▶ _What you should do_: Work through the data line by line, gathering every line that has the word "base".

[Opening Dataset extract section]

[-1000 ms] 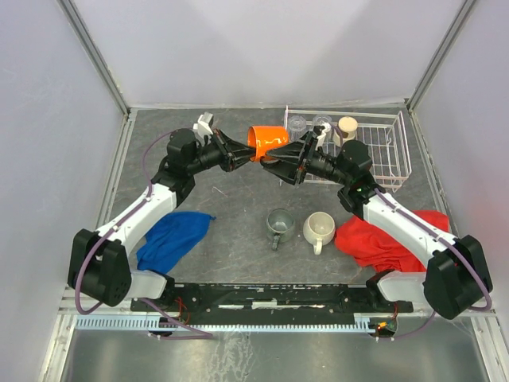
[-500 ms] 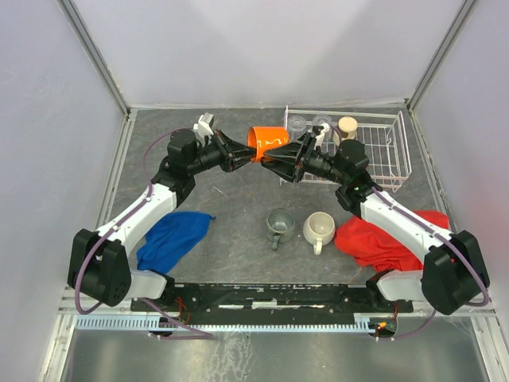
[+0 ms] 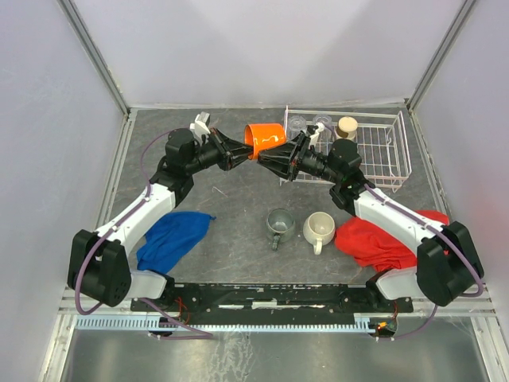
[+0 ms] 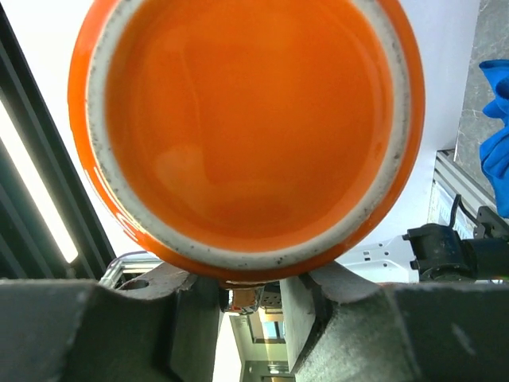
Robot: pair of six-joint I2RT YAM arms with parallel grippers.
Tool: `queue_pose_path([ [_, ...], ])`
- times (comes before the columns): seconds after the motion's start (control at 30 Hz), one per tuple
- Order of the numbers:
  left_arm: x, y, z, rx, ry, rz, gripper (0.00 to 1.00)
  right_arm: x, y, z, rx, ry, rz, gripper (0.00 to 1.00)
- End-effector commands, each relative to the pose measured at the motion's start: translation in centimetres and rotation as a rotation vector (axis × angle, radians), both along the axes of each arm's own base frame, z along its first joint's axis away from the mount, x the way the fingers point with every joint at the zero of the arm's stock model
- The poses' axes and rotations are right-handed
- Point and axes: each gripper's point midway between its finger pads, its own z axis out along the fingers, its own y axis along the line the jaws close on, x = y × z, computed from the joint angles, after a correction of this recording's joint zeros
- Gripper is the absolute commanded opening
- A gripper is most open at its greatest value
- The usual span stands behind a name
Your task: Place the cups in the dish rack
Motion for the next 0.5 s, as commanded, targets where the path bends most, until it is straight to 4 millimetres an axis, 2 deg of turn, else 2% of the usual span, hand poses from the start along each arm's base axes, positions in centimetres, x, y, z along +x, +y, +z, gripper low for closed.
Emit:
queue_pose_path([
  [0.0, -1.8, -0.2, 4.7, -0.073, -0.164, -0.050, 0.03, -0.1, 0.7, 3.6, 0.074, -0.108, -0.006, 0.37],
  [0.1, -1.8, -0.2, 4.7, -0.072, -0.166, -0.050, 0.03, 0.1, 0.7, 3.7, 0.088, -0.109, -0.016, 0.30],
  [0.2, -1.9, -0.2, 4.5, -0.070, -0.165, -0.051, 0.03, 0.4, 0.6, 3.9, 0.108, -0.109, -0.034, 0.19],
  [0.3, -2.0, -0.1, 4.2, -0.069, -0.162, -0.049, 0.03, 0.6, 0.4, 4.5, 0.140, -0.117, -0.051, 0.01],
  [0.47, -1.9, -0.1, 3.9, -0.057, -0.149, -0.043, 0.03, 0.5, 0.2, 5.2, 0.137, -0.141, -0.067, 0.00],
])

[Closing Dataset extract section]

▶ _Answer box_:
- End-effector commands, each relative to the pose measured at the motion's start: translation in centimetres and rotation as a rotation vector (axis × angle, radians), both along the axes of each arm's own base frame, z along its first joint's axis away from the mount, x the way the fingers point with every joint at the zero of the arm's stock model
Motion for the next 0.5 s, as commanded, targets where the path bends most, until it is straight to 4 millimetres an axis, 2 deg of turn, else 2% of the usual span, hand poses from the start along each arm's base axes, positions in centimetres, x, y, z along +x, +y, +z, gripper low for closed.

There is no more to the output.